En 2026, l’intelligence artificielle devient un pilier incontournable de la fonction RH. Compétences, conformité et coopération IT-RH sont au cœur des priorités.
L’année 2026 s’annonce déterminante pour les directions des ressources humaines. Face à l’accélération des transformations numériques, l’intelligence artificielle devient un levier central. Elle joue un rôle clé dans l’organisation du travail, le pilotage des talents et la refonte de la relation employeur-employé. ADP anticipe les mutations majeures et partage ses observations sur les priorités RH à venir.
Réinventer les compétences à l’ère de l’intelligence artificielle
Avec la montée en puissance de l’IA, les entreprises revoient leur manière d’identifier, de développer et de mobiliser les compétences. Désormais, la priorité va à une analyse fine des savoir-faire existants et à venir, afin de mieux ajuster les missions aux exigences stratégiques. Selon une étude ADP, plus de 80 % des grandes organisations voient dans l’IA un moyen de fluidifier les processus, sans évincer les collaborateurs.
Cette dynamique pousse les services RH à adopter des outils capables de cartographier précisément les compétences et d’anticiper leur évolution.

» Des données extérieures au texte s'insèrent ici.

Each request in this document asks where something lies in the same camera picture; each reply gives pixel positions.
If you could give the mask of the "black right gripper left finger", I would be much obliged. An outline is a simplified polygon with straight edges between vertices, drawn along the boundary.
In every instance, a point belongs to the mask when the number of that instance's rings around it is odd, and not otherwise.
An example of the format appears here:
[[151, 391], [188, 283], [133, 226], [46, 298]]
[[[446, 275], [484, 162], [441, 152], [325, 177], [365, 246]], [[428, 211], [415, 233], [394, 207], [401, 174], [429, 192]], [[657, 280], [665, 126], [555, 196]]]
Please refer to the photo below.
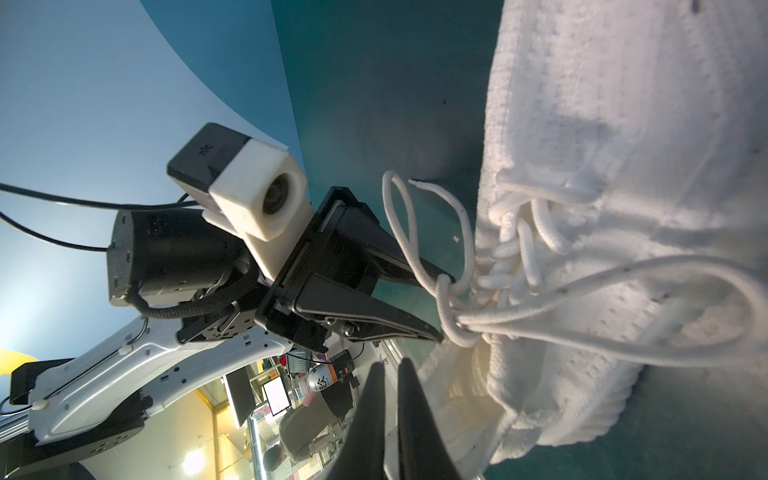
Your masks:
[[341, 453], [326, 478], [385, 479], [385, 367], [371, 365], [356, 413]]

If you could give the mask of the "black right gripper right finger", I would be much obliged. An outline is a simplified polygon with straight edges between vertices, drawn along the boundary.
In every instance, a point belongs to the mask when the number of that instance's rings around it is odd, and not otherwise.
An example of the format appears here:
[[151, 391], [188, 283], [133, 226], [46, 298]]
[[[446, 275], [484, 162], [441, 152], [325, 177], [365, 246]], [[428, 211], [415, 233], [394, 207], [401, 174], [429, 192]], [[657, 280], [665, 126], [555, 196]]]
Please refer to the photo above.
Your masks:
[[409, 358], [398, 367], [397, 446], [401, 479], [460, 479]]

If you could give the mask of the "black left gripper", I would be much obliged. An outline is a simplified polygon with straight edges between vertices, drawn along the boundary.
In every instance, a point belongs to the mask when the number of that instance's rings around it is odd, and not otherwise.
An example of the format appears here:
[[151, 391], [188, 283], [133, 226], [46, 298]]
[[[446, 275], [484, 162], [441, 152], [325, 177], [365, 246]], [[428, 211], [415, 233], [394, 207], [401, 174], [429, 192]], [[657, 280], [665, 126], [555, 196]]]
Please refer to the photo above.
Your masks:
[[441, 342], [423, 320], [372, 297], [379, 279], [419, 287], [397, 240], [346, 187], [331, 188], [257, 309], [266, 329], [312, 352], [352, 342]]

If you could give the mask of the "white knit sneaker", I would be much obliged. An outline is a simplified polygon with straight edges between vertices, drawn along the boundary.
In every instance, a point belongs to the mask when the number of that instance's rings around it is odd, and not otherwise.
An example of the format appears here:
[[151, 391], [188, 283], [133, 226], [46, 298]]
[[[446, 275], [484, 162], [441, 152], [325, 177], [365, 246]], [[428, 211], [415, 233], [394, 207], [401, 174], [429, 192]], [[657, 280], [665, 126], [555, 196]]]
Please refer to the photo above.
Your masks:
[[[505, 2], [462, 310], [675, 255], [732, 261], [767, 287], [766, 117], [763, 1]], [[685, 348], [739, 336], [749, 315], [730, 283], [682, 272], [527, 321]], [[494, 333], [463, 348], [441, 330], [419, 377], [460, 478], [606, 434], [653, 366]]]

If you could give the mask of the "white shoelace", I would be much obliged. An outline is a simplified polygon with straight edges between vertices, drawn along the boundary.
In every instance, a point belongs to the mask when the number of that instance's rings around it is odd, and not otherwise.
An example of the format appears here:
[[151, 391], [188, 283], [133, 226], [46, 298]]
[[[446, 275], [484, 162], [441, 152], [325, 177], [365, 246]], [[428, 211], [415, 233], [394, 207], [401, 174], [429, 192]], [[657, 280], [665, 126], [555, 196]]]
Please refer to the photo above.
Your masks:
[[[704, 367], [740, 360], [767, 346], [767, 287], [746, 268], [726, 259], [701, 255], [675, 255], [643, 260], [598, 272], [538, 295], [532, 300], [490, 311], [464, 311], [458, 299], [469, 289], [474, 268], [474, 240], [466, 209], [445, 189], [418, 181], [416, 187], [431, 191], [449, 203], [459, 218], [464, 245], [464, 271], [451, 281], [446, 274], [430, 276], [418, 251], [416, 216], [407, 185], [393, 171], [382, 177], [382, 199], [387, 220], [417, 282], [435, 298], [441, 325], [449, 339], [463, 348], [473, 346], [485, 333], [510, 335], [576, 348], [638, 364], [667, 367]], [[587, 333], [563, 330], [527, 320], [558, 305], [598, 290], [642, 276], [693, 272], [717, 277], [738, 290], [750, 308], [744, 331], [722, 343], [668, 348], [620, 342]]]

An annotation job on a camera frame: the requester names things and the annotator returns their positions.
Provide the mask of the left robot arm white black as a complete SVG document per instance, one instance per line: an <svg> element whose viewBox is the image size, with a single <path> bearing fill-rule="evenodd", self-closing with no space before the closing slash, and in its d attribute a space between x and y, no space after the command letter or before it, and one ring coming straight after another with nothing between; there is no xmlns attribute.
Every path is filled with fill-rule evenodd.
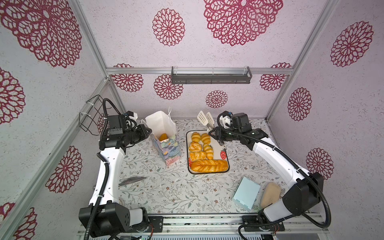
<svg viewBox="0 0 384 240"><path fill-rule="evenodd" d="M152 130L138 124L133 112L109 115L107 104L116 110L110 99L103 99L104 127L99 140L97 157L100 160L96 187L89 205L79 211L85 227L84 239L109 236L116 240L129 231L144 232L150 226L145 208L128 209L119 203L119 172L126 150L146 140Z"/></svg>

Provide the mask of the metal tongs with white tips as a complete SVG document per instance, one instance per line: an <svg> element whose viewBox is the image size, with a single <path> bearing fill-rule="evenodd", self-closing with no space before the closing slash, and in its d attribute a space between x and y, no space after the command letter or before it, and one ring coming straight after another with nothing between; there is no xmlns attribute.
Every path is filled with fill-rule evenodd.
<svg viewBox="0 0 384 240"><path fill-rule="evenodd" d="M208 134L217 140L219 145L224 146L224 142L219 138L219 132L215 130L215 123L212 114L210 112L205 114L203 111L200 111L197 115L197 119L203 126L207 127Z"/></svg>

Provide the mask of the croissant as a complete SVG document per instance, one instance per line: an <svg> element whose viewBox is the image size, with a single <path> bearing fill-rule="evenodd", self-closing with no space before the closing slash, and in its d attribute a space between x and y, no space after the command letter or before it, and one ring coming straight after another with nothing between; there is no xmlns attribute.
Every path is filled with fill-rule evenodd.
<svg viewBox="0 0 384 240"><path fill-rule="evenodd" d="M160 135L160 137L159 137L159 141L161 142L161 141L164 141L164 140L166 140L166 139L168 139L169 137L168 137L168 135L166 134L166 133L164 133L164 134L161 134Z"/></svg>

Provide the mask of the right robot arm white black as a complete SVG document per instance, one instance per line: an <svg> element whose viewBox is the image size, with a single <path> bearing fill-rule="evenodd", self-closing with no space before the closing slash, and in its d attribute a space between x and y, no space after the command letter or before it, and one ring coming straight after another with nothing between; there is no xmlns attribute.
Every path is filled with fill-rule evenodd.
<svg viewBox="0 0 384 240"><path fill-rule="evenodd" d="M209 132L211 137L219 143L239 141L247 146L267 161L289 187L281 199L259 211L253 228L268 228L297 216L303 216L322 229L331 225L331 209L323 193L324 177L320 173L312 173L301 167L278 148L263 130L253 129L245 113L224 111L217 117L217 124ZM325 209L326 217L322 223L306 213L318 203L322 203Z"/></svg>

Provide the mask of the floral paper bag white interior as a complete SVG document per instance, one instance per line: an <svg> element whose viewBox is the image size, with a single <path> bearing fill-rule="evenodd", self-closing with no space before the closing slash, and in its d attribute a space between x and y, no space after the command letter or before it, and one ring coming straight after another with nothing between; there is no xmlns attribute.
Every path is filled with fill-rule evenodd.
<svg viewBox="0 0 384 240"><path fill-rule="evenodd" d="M167 167L182 156L179 134L171 112L172 108L169 107L167 113L157 111L141 120L145 127L152 130L150 139Z"/></svg>

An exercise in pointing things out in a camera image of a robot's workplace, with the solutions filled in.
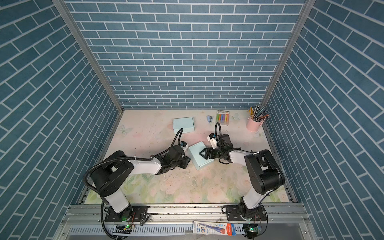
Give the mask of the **light blue box stack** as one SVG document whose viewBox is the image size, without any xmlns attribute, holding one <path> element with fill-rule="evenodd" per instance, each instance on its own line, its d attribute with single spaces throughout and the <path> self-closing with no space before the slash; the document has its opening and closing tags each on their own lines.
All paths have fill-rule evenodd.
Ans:
<svg viewBox="0 0 384 240">
<path fill-rule="evenodd" d="M 194 164 L 197 171 L 214 162 L 214 159 L 207 160 L 200 155 L 200 152 L 204 151 L 205 148 L 206 146 L 203 142 L 198 142 L 188 148 L 188 155 L 191 158 L 192 163 Z"/>
</svg>

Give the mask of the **light blue paper box sheet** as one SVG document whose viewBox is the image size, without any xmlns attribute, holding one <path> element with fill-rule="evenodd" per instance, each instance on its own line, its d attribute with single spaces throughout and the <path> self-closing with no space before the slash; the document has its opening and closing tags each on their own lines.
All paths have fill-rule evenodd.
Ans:
<svg viewBox="0 0 384 240">
<path fill-rule="evenodd" d="M 195 121 L 193 117 L 173 119 L 173 129 L 176 134 L 180 129 L 183 133 L 191 133 L 195 131 Z"/>
</svg>

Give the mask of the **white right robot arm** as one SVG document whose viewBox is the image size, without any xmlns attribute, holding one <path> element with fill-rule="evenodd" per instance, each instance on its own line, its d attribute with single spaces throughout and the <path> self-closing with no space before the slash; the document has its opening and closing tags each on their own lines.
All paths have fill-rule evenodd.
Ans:
<svg viewBox="0 0 384 240">
<path fill-rule="evenodd" d="M 211 147 L 200 151 L 201 157 L 224 160 L 226 164 L 240 164 L 247 168 L 252 187 L 241 200 L 246 210 L 258 208 L 267 195 L 285 184 L 282 170 L 269 150 L 252 152 L 235 148 L 228 134 L 210 134 L 207 139 Z"/>
</svg>

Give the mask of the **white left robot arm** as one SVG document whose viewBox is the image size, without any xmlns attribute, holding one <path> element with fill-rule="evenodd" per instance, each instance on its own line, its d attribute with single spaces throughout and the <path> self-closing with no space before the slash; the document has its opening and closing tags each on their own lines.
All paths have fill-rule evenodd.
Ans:
<svg viewBox="0 0 384 240">
<path fill-rule="evenodd" d="M 191 159 L 185 149 L 172 146 L 159 155 L 149 158 L 129 157 L 116 151 L 101 163 L 94 165 L 83 176 L 84 185 L 97 193 L 103 203 L 119 214 L 130 206 L 121 186 L 131 175 L 161 175 L 175 168 L 186 169 Z"/>
</svg>

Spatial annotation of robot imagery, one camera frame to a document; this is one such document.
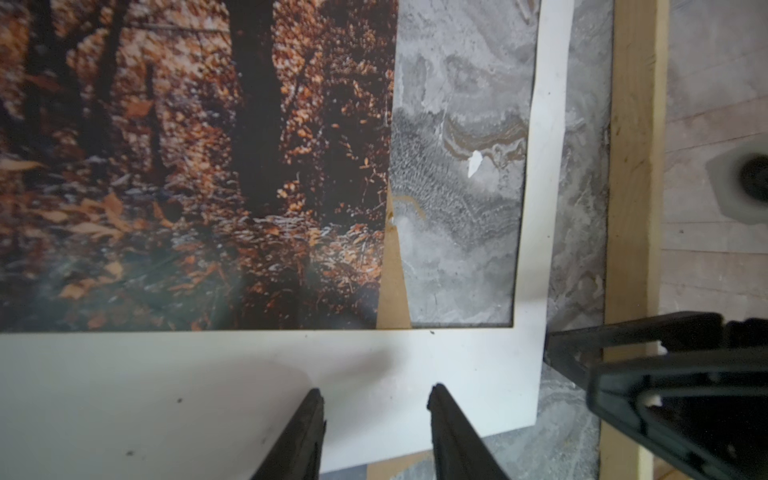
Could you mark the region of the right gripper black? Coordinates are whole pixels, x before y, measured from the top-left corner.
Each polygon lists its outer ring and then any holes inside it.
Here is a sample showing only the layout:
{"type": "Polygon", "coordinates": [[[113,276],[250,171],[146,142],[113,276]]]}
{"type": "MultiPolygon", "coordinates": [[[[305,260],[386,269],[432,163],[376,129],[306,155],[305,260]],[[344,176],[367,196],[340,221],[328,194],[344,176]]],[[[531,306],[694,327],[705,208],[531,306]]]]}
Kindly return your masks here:
{"type": "Polygon", "coordinates": [[[766,478],[766,320],[683,311],[551,332],[544,362],[588,387],[592,413],[690,477],[766,478]],[[581,358],[631,346],[667,352],[603,365],[581,358]]]}

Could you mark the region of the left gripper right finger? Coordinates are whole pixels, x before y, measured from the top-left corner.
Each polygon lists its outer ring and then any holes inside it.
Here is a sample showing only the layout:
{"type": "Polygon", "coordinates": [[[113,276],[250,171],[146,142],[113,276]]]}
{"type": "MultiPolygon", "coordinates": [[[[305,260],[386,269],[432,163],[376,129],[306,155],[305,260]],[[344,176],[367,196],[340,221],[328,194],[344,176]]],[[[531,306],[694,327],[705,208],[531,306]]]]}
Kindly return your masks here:
{"type": "Polygon", "coordinates": [[[432,388],[427,409],[437,480],[508,479],[445,385],[432,388]]]}

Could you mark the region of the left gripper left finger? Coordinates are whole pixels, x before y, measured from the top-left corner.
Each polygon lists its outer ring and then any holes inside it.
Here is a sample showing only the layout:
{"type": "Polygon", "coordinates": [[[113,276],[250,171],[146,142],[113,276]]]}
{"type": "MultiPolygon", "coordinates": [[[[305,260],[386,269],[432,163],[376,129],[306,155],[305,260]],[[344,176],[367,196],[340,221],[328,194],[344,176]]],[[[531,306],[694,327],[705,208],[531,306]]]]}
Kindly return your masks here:
{"type": "Polygon", "coordinates": [[[324,399],[311,389],[292,415],[252,480],[318,480],[326,432],[324,399]]]}

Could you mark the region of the white photo mat board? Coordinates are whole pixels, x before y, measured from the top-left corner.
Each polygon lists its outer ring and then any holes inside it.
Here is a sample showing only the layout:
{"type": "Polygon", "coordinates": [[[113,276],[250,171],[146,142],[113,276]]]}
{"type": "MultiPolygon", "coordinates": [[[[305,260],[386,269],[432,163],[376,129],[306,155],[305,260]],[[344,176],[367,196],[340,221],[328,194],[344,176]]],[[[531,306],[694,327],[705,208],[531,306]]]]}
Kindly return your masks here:
{"type": "Polygon", "coordinates": [[[5,479],[246,479],[319,388],[321,465],[420,450],[447,382],[530,425],[571,1],[398,5],[388,187],[410,329],[5,332],[5,479]]]}

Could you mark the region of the autumn forest photo print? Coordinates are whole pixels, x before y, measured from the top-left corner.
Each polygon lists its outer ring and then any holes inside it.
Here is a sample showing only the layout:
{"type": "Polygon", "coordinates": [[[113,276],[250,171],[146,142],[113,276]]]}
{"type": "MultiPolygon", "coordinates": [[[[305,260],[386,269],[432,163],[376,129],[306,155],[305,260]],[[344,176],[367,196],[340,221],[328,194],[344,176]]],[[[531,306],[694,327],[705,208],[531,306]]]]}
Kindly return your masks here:
{"type": "Polygon", "coordinates": [[[394,1],[5,1],[5,332],[372,329],[394,1]]]}

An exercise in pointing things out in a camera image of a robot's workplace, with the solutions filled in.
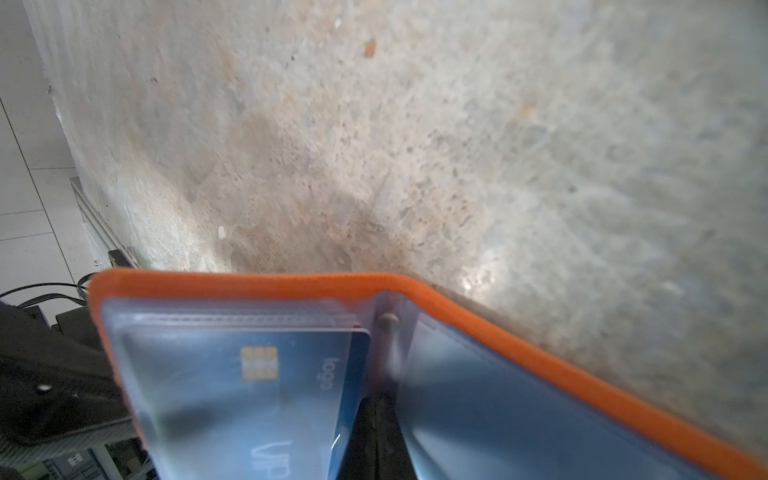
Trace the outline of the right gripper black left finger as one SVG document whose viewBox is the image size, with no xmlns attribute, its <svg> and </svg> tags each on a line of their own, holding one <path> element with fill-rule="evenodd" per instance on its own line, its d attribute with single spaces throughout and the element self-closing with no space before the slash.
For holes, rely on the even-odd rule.
<svg viewBox="0 0 768 480">
<path fill-rule="evenodd" d="M 361 401 L 345 450 L 338 480 L 377 478 L 377 400 Z"/>
</svg>

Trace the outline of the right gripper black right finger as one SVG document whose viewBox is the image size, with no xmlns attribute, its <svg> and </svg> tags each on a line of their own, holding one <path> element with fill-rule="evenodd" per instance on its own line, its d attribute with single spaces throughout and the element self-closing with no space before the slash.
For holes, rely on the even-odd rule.
<svg viewBox="0 0 768 480">
<path fill-rule="evenodd" d="M 404 436 L 397 420 L 394 401 L 385 396 L 375 399 L 375 478 L 378 480 L 416 480 Z"/>
</svg>

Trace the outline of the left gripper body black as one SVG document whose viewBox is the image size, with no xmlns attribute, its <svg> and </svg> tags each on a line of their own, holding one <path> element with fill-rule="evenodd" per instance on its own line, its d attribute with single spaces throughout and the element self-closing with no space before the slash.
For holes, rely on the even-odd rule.
<svg viewBox="0 0 768 480">
<path fill-rule="evenodd" d="M 1 305 L 1 466 L 138 436 L 105 352 Z"/>
</svg>

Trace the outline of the orange card holder wallet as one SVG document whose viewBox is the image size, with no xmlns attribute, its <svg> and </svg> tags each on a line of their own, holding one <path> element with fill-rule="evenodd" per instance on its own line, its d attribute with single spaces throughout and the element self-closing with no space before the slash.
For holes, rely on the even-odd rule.
<svg viewBox="0 0 768 480">
<path fill-rule="evenodd" d="M 122 334 L 361 328 L 370 346 L 358 408 L 365 398 L 394 401 L 417 479 L 767 475 L 730 445 L 405 276 L 114 268 L 93 278 L 89 305 L 146 448 L 115 355 Z"/>
</svg>

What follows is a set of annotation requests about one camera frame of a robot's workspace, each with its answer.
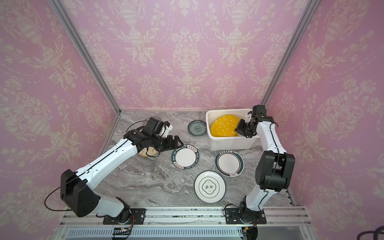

Dans ce mouvement, la place de la formation continue s’élargit, nourrie par l’envie d’impliquer davantage les salariés dans leur montée en compétence.
Une gouvernance renforcée pour une IA responsable
Alors que l’Union européenne avance sur la régulation de l’intelligence artificielle via l’AI Act, les entreprises devront se soumettre à des exigences accrues de transparence et de qualité des données. Ce virage réglementaire impose un nouveau regard sur la sélection des outils technologiques utilisés au quotidien. Pour Muriel Besnard, experte en droit social chez ADP, « anticiper les obligations de la directive européenne est essentiel pour rester conforme et attractif ».
Cette vigilance s’étend à d’autres chantiers structurants, comme la transparence des rémunérations, qui s’imposera d’ici 2027 aux structures de plus de 150 salariés. En parallèle, les organisations cherchent des moyens de conjuguer automatisation et supervision humaine afin d’éviter tout biais et de maintenir la confiance.
Vers une synergie RH-IT portée par l’IA agentique
La sophistication croissante des systèmes d’IA impose une collaboration accrue entre les départements RH et informatiques. L’essor de l’IA agentique change la donne. Elle optimise l’onboarding, sécurise les processus de paie et génère des recommandations stratégiques.
Pour en tirer le meilleur parti, les entreprises doivent garantir une gestion rigoureuse des données avec fluidité, sécurité et traçabilité. Aujourd’hui, deux tiers des grandes structures affirment avoir déjà instauré un cadre de gouvernance adapté. À mesure que l’IA s’impose dans le fonctionnement quotidien, les services RH et IT développent une collaboration étroite. Ils créent ainsi un environnement de travail agile, sécurisé et résilient.
Article basé sur un communiqué de presse reçu par la rédaction.